• _Activity_:
Copy out all the lines of the data precisely, omitting any pictures.

****

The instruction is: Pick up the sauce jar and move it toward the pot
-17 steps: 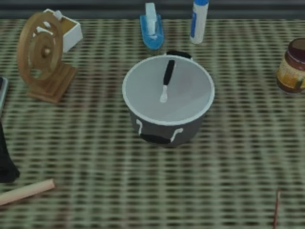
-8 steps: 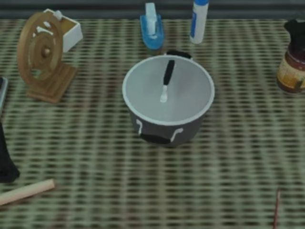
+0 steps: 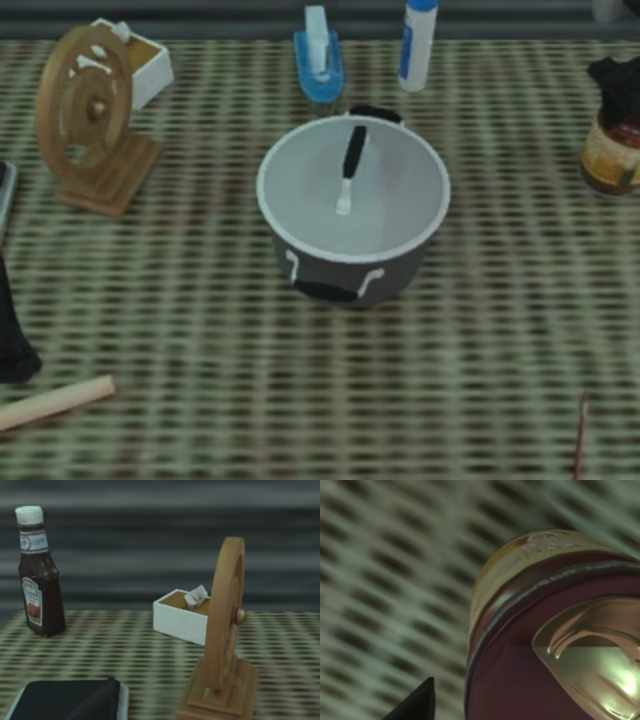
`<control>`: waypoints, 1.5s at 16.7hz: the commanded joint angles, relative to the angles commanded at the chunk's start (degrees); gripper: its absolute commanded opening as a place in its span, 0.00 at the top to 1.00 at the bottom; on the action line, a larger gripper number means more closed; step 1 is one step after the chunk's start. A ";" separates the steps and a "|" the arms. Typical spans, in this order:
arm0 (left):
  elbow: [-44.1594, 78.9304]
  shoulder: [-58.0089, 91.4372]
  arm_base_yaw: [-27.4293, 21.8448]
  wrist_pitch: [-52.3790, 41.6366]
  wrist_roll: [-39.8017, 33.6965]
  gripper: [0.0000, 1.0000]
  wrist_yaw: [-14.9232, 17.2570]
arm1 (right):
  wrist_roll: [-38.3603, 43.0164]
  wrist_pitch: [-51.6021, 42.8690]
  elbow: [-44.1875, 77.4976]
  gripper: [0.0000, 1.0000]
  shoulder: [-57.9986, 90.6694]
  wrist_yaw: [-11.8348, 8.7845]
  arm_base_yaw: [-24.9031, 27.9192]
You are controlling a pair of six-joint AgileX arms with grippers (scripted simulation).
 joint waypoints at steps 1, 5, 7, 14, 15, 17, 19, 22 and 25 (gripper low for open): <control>0.00 0.00 0.00 0.00 0.00 0.00 0.00 | -0.04 0.17 -0.19 0.00 -0.08 -0.01 0.05; 0.00 0.00 0.00 0.00 0.00 0.00 0.00 | -0.02 5.58 -6.89 0.00 -1.80 -0.07 0.42; 0.00 0.00 0.00 0.00 0.00 0.00 0.00 | 0.12 9.59 -12.64 0.00 -2.94 -0.07 0.53; 0.00 0.00 0.00 0.00 0.00 0.00 0.00 | 0.26 15.19 -19.25 0.00 -4.31 -0.08 0.69; 0.00 0.00 0.00 0.00 0.00 0.00 0.00 | 0.26 15.19 -19.25 0.00 -4.31 -0.08 0.69; 0.00 0.00 0.00 0.00 0.00 0.00 0.00 | 0.26 15.19 -19.25 0.15 -4.31 -0.08 0.69; 0.00 0.00 0.00 0.00 0.00 0.00 0.00 | 0.26 15.19 -19.25 0.30 -4.31 -0.08 0.69; 0.00 0.00 0.00 0.00 0.00 0.00 0.00 | 0.26 15.19 -19.25 0.53 -4.31 -0.08 0.69; 0.00 0.00 0.00 0.00 0.00 0.00 0.00 | 0.26 15.19 -19.25 0.75 -4.31 -0.08 0.69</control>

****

• _Response box_:
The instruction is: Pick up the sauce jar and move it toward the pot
-17 steps: 
-8 steps: 
+0 steps: 
`<control>`: waypoints, 1.5s at 16.7hz: the commanded joint angles, relative to the angles commanded at the chunk's start (degrees); gripper: its absolute commanded opening as a place in its span, 0.00 at the top to 1.00 at the bottom; on the action line, a larger gripper number means more closed; step 1 is one step after the chunk's start. A ";" separates the steps and a "|" the arms. Typical spans, in this order:
arm0 (left):
  elbow: [-44.1594, 78.9304]
  shoulder: [-58.0089, 91.4372]
  arm_base_yaw: [-27.4293, 21.8448]
  wrist_pitch: [-52.3790, 41.6366]
  wrist_roll: [-39.8017, 33.6965]
  gripper: [0.0000, 1.0000]
  wrist_yaw: [-14.9232, 17.2570]
arm1 (right):
  wrist_roll: [-38.3603, 43.0164]
  wrist_pitch: [-51.6021, 42.8690]
  elbow: [-44.1875, 77.4976]
  gripper: [0.0000, 1.0000]
  shoulder: [-57.9986, 90.6694]
  wrist_yaw: [-11.8348, 8.7845]
  arm_base_yaw: [-24.9031, 27.9192]
You are controlling a pair of six-joint AgileX arms with grippers (scripted simulation).
 joint waypoints at steps 1, 5, 7, 14, 15, 17, 19, 22 and 25 (gripper low for open): <control>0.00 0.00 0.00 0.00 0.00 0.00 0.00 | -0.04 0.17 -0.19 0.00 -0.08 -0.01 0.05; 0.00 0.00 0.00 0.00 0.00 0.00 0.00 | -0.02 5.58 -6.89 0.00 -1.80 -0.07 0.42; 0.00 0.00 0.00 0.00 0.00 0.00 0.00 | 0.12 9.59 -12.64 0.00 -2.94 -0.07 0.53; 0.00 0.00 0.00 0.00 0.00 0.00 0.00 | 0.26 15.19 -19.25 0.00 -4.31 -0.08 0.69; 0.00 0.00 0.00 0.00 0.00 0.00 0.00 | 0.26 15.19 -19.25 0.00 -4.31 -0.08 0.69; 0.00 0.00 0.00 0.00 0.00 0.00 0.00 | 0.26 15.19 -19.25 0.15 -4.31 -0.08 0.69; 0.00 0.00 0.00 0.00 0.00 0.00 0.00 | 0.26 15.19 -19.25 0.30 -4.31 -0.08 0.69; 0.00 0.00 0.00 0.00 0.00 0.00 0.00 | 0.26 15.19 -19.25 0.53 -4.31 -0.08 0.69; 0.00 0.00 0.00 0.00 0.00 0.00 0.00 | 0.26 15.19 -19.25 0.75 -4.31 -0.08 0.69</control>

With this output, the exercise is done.